» **Exercise brief**
Transcribe the records below word for word, leaving every picture out.

» **Entries shown**
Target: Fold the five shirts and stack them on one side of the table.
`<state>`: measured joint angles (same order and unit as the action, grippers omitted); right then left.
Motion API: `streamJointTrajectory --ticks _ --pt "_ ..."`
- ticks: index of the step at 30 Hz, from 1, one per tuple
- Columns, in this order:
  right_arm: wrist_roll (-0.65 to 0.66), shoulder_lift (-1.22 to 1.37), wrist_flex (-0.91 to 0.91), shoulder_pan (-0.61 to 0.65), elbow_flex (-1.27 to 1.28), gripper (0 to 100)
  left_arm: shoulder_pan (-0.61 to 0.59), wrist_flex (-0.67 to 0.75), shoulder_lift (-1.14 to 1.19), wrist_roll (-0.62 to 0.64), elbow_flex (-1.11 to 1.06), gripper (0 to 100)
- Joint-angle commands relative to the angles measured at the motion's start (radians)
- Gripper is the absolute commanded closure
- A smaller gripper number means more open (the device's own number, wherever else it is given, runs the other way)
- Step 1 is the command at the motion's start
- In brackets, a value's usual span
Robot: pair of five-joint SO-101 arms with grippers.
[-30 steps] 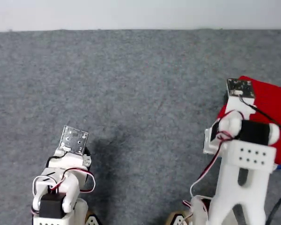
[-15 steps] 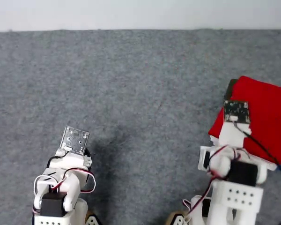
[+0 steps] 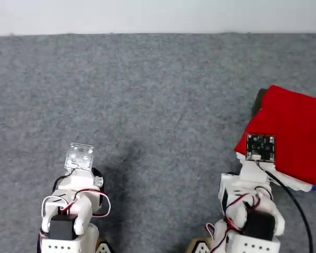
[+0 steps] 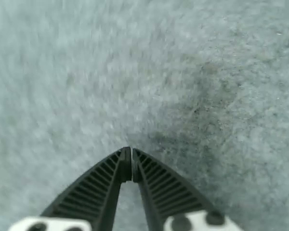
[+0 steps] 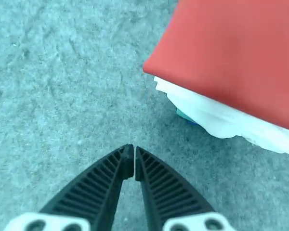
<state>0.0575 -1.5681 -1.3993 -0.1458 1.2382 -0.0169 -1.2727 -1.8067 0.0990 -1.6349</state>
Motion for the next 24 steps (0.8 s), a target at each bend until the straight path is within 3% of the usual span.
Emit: streamJointTrajectory --ticks 1,8,18,24 --pt "0.0 -0.079 0.021 0.004 0.037 98.9 0.008 0.055 -0.009 0.104 -0.021 98" --pt "0.0 -0.2 0.056 0.004 0.19 98.9 0.009 0.1 -0.009 0.089 -0.048 98" --pt "0.0 -0.246 0.085 0.033 0.407 98.9 0.009 0.094 -0.008 -0.132 -0.048 98" --pt "0.0 -0.246 0.093 0.091 0.445 98.7 0.005 0.091 -0.008 -0.13 -0.048 98"
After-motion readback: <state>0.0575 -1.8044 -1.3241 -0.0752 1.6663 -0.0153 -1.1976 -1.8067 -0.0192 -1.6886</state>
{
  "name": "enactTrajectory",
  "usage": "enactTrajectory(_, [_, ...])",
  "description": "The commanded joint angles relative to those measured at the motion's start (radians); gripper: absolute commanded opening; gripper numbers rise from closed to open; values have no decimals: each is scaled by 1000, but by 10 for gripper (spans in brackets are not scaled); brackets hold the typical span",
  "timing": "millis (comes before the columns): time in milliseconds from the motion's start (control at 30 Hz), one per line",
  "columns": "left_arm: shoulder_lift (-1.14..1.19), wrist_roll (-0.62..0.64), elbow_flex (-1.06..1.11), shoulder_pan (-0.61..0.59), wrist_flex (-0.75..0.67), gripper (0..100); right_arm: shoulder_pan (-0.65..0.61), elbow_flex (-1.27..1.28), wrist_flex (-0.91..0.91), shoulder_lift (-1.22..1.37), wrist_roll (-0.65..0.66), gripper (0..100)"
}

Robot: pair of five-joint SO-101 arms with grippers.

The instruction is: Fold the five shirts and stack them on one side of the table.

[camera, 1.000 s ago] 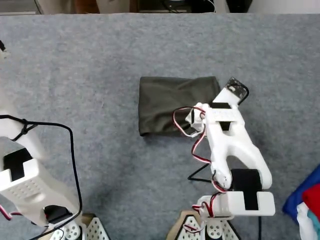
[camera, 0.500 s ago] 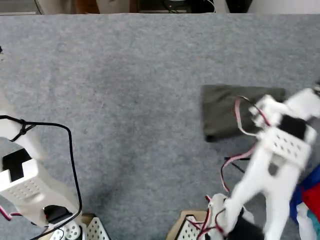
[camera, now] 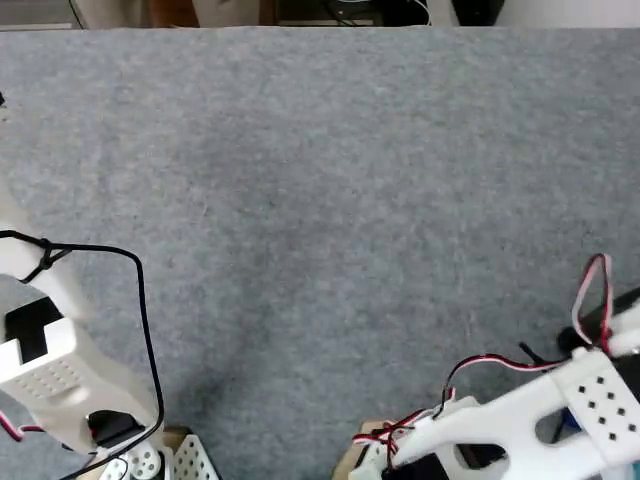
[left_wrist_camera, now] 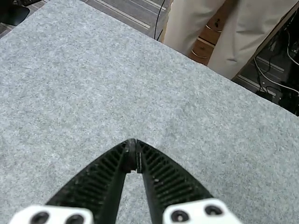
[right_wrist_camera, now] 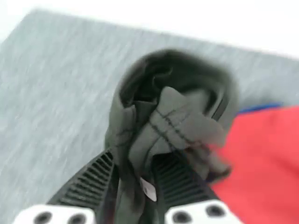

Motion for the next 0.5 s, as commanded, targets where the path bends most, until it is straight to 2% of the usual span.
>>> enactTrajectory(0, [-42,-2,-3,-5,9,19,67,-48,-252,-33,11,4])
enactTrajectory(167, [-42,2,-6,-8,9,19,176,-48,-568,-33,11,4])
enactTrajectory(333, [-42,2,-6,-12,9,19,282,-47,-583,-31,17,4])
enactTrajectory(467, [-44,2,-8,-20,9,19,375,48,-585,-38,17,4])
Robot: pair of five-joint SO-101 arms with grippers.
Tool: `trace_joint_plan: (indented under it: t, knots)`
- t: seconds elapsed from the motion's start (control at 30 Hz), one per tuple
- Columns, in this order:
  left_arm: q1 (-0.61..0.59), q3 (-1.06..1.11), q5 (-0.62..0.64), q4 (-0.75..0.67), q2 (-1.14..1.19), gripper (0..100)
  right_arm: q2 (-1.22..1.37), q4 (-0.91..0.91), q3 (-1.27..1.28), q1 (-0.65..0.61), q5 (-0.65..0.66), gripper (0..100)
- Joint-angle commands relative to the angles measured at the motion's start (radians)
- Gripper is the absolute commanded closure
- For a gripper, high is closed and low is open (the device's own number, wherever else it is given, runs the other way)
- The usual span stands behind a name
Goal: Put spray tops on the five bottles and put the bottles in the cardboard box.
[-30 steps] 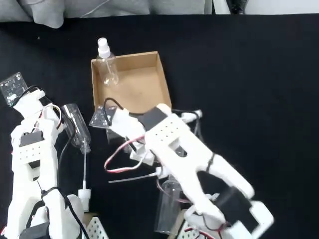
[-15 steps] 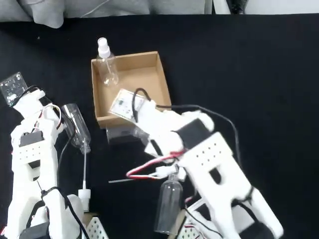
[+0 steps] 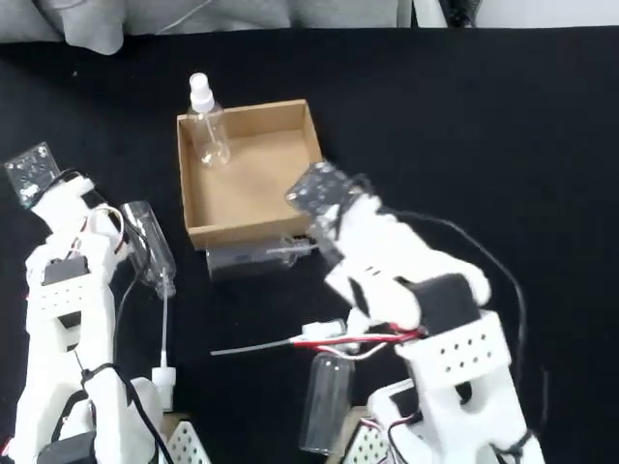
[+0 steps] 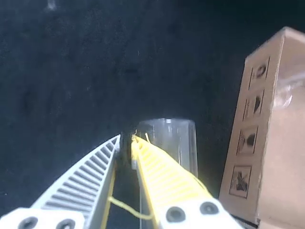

» **Task response**
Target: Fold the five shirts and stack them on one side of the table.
`<state>`: measured joint angles (same order and unit as the action, grippers omitted); right then left.
Motion API: `streamJointTrajectory --ticks _ --pt "_ ..."`
- ticks: index of the step at 30 Hz, from 1, one per tuple
- Columns, in this order:
  right_arm: wrist_roll (-0.65 to 0.66), shoulder_lift (-1.22 to 1.37), wrist_flex (-0.91 to 0.91), shoulder_pan (-0.61 to 0.65), elbow_flex (-1.27 to 1.28), gripper (0 to 100)
  left_arm: shoulder_pan (-0.61 to 0.59), wrist_flex (-0.67 to 0.75), shoulder_lift (-1.14 to 1.19), wrist_roll (-0.62 to 0.64), elbow_flex (-1.11 to 1.06), gripper (0 to 100)
- Joint-angle commands relative to the angles measured at the motion's start (radians)
- Gripper is the absolute commanded closure
- A smaller gripper number means more open (the device's own number, wherever else it is given, runs the other way)
- Step 1 is the command at the motion's start
- In brackets, a value's usual span
Robot: pair of five-joint SO-101 arms with grippers.
[-30 steps] 
[-15 steps] 
[+0 steps] 
[+0 steps] 
[+0 steps] 
<state>0.0575 -1.5681 -1.3993 -0.1458 1.2382 -0.0169 -1.2727 -1.8067 0.0990 -1.6349</state>
Motion for the next 24 steps (0.8 s), a target at each bend until the straight path is within 3% of the usual span.
Emit: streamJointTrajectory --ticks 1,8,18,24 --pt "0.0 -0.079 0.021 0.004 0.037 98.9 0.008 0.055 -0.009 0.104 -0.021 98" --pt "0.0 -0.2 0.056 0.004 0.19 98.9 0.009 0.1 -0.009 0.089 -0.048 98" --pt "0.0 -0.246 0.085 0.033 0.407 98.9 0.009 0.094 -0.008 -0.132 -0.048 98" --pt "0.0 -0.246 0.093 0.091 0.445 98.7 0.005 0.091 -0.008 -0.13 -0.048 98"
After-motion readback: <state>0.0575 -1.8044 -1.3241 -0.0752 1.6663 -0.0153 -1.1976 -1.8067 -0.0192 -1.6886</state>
{
  "name": "enactTrajectory",
  "usage": "enactTrajectory(_, [_, ...])",
  "description": "The commanded joint angles relative to those measured at the motion's start (radians); gripper: absolute commanded opening; gripper numbers rise from closed to open; values have no decimals: each is scaled by 1000, but by 10 for gripper (spans in brackets are not scaled); brackets hold the typical span",
  "timing": "millis (comes before the columns): time in milliseconds from the motion's start (control at 30 Hz), one per line",
  "columns": "left_arm: shoulder_lift (-1.14..1.19), wrist_roll (-0.62..0.64), elbow_flex (-1.06..1.11), shoulder_pan (-0.61..0.59), wrist_flex (-0.75..0.67), gripper (0..100); right_arm: shoulder_pan (-0.65..0.61), elbow_flex (-1.27..1.28), wrist_flex (-0.91..0.91), shoulder_lift (-1.22..1.37), wrist_roll (-0.65..0.66), gripper (0..100)"
}

Robot: pair of five-joint SO-101 arms with grippers.

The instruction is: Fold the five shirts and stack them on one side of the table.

[camera, 1.000 s ago] 
[camera, 0.500 s ago] 
[camera, now] 
[left_wrist_camera, now] 
[right_wrist_camera, now] 

Motion for the next 0.5 s, as commanded, targets where the path bends most, until it is straight to 2% of the usual span.
>>> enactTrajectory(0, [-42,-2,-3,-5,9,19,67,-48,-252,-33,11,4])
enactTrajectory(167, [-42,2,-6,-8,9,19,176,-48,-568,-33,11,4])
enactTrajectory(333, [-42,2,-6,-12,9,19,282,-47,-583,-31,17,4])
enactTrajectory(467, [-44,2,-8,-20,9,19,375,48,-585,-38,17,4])
Robot: pair of five-joint SO-101 arms with grippers.
Tool: `trace_joint_plan: (indented under it: t, knots)`
- t: seconds elapsed from the motion's start (control at 30 Hz), one per tuple
- Columns, in this order:
  left_arm: q1 (-0.61..0.59), q3 (-1.06..1.11), q5 (-0.62..0.64), q4 (-0.75..0.67), q2 (-1.14..1.19), gripper (0..100)
  right_arm: q2 (-1.22..1.37), q4 (-0.91..0.91), q3 (-1.27..1.28), q1 (-0.65..0.61), q5 (-0.65..0.66), gripper (0..100)
- Joint-angle commands relative to the angles measured at the motion's start (radians)
- Gripper is the absolute commanded closure
- For a gripper, high is closed and low is open (the device's own number, wherever else it is given, runs the other way)
- The usual span stands behind a name
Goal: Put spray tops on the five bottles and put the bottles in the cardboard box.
[-30 steps] 
[-15 steps] 
[+0 steps] 
[+0 steps] 

The output is finished, and nothing else is needed.